The Future Is All Vibes

The Future Is All Vibes
Photo by Pawel Czerwinski / Unsplash

"Vibe Coding." Usually said with disdain. AI generates the code, you ship it without reading it. A year ago I would have agreed that vibe coding was a terrible idea, especially given the results generated by the models of that time. Fast forward to early 2026: the capabilities available now have shifted my opinion, and not in the direction I expected.

Generating code with AI is now a viable option for software development, ignore at your peril. It isn't perfect, but it's really good, and understanding how to manage the risks is the new challenge. But realize we're in a transitionary phase with things improving every six months or so. We shoud be considering what things will look like in a year from now, and what changes we'll need to make to adapt.

Human in the loop is losing the race

Right now, there are big questions around process. Should you review AI-generated code? How carefully? What tooling do you need? Teams are building review pipelines and guardrails, and that makes sense given where we are today.

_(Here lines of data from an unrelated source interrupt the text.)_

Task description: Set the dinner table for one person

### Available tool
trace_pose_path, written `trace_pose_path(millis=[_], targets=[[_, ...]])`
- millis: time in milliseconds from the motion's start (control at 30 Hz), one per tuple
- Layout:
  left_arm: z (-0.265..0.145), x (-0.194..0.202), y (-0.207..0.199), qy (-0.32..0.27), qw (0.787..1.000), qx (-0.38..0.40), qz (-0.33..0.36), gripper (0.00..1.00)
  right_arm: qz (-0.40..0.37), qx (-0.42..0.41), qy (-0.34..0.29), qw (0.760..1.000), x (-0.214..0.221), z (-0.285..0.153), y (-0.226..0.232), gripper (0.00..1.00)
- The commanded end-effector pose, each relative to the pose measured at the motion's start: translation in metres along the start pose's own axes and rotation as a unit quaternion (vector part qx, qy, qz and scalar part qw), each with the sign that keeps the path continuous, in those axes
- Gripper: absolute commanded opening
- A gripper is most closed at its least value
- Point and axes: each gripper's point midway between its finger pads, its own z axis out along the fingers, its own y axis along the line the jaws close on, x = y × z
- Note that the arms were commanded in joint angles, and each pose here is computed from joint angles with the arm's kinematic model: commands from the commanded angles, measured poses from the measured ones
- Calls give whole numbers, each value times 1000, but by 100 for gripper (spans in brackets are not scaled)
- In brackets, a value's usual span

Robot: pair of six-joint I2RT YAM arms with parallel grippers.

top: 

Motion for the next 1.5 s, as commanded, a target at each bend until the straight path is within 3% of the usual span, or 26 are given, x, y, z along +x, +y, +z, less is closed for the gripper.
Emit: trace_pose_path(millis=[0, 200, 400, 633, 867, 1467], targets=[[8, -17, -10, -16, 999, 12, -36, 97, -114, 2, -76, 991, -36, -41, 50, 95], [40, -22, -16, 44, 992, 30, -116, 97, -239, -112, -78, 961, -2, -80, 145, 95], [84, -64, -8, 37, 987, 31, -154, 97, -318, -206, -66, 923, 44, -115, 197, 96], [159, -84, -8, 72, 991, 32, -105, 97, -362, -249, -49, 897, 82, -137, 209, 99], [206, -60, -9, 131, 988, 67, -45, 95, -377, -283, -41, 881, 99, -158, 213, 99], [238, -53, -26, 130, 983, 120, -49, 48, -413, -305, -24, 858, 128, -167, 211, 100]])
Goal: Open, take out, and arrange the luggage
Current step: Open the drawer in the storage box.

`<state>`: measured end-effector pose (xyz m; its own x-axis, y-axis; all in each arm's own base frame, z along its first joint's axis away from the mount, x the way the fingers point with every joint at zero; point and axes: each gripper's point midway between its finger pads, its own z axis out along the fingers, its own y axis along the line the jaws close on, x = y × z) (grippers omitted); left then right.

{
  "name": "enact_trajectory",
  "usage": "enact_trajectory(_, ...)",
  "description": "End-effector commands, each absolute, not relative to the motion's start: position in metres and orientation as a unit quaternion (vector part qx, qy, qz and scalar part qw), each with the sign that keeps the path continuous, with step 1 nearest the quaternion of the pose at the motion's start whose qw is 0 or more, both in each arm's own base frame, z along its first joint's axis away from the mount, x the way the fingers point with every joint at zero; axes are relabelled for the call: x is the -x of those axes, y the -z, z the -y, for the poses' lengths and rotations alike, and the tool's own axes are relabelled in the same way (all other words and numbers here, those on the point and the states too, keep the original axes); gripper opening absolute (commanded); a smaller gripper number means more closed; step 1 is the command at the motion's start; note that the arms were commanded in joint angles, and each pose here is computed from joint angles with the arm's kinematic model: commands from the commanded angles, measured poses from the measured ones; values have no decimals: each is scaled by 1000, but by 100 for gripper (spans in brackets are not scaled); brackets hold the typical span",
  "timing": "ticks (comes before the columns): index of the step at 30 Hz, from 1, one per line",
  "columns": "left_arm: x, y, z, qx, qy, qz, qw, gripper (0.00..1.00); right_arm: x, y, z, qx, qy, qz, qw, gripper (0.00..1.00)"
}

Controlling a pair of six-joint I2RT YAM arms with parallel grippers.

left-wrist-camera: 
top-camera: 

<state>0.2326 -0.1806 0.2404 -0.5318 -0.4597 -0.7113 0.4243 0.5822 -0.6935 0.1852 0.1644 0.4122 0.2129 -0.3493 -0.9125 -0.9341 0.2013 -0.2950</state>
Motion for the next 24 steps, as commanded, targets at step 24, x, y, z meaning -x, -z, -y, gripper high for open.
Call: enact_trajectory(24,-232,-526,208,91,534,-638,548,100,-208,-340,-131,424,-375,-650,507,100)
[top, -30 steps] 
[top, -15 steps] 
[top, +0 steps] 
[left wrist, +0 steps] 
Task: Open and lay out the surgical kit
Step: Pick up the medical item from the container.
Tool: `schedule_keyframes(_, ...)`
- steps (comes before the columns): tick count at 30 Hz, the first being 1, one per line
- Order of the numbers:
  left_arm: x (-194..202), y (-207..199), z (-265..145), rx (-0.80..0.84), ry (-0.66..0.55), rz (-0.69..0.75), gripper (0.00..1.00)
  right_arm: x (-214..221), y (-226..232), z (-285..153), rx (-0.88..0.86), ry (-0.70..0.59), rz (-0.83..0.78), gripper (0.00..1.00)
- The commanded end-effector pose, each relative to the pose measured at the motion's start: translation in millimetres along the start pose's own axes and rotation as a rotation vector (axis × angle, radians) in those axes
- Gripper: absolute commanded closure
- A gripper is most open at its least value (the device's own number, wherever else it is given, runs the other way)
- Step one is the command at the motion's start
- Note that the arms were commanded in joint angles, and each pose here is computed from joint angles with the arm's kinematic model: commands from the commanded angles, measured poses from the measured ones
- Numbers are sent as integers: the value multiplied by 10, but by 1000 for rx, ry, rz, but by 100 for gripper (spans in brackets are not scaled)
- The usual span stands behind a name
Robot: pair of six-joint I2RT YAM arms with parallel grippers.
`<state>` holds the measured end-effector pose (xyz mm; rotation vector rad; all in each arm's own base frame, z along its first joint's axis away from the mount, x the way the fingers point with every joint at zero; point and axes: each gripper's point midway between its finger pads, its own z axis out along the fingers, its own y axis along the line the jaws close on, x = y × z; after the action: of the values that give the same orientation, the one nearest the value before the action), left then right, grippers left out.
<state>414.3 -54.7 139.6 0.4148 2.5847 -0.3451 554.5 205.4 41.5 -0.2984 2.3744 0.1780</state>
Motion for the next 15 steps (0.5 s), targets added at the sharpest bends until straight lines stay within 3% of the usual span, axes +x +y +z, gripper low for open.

But the gap between how fast AI can generate code and how fast a human can review it is widening. Multiply that by the number of developers generating code, add in a factor for cognitive fatigue of reviewing code you didn't write, and you have a significant problem on your hands.

Now consider where AI model capabilities will be in six months from now, a year, or two years out. Then ask yourself: should we expect machines to continue to generate code in a format designed for human readability?

Code is going opaque

In the 1970s, programmers fed punchcards to mainframes. Assembly language. Direct machine instructions. Then we spent fifty years building high-level languages, frameworks, and libraries to make programming more accessible and efficient for humans. We optimized for human readability, maintainability, and collaboration.

I think we're about to go full circle.

AI models don't need human-readable code as an intermediate step. They could generate something closer to a high-dimensional vector representation of program behavior. Think of it like text embeddings, but for entire functions or features. A 4096-dimensional fizz_buzz(), if you will. Not source code in any language you'd recognize. Just a compressed, machine-native representation that runs. Or perhaps something completely different - probabilistic, non-deterministic, JIT - or something we haven't even imagined yet.

It might sound far-fetched, but there's a lot of that going around in AI land these days. We already have neural networks that operate on learned representations no human can interpret. The weights in a trained model aren't readable, but they work. Extending that principle to generated programs is a smaller leap than it seems.

The hard questions

If code goes opaque, a lot of what we take for granted breaks. Or, do we just need to rethink our assumptions?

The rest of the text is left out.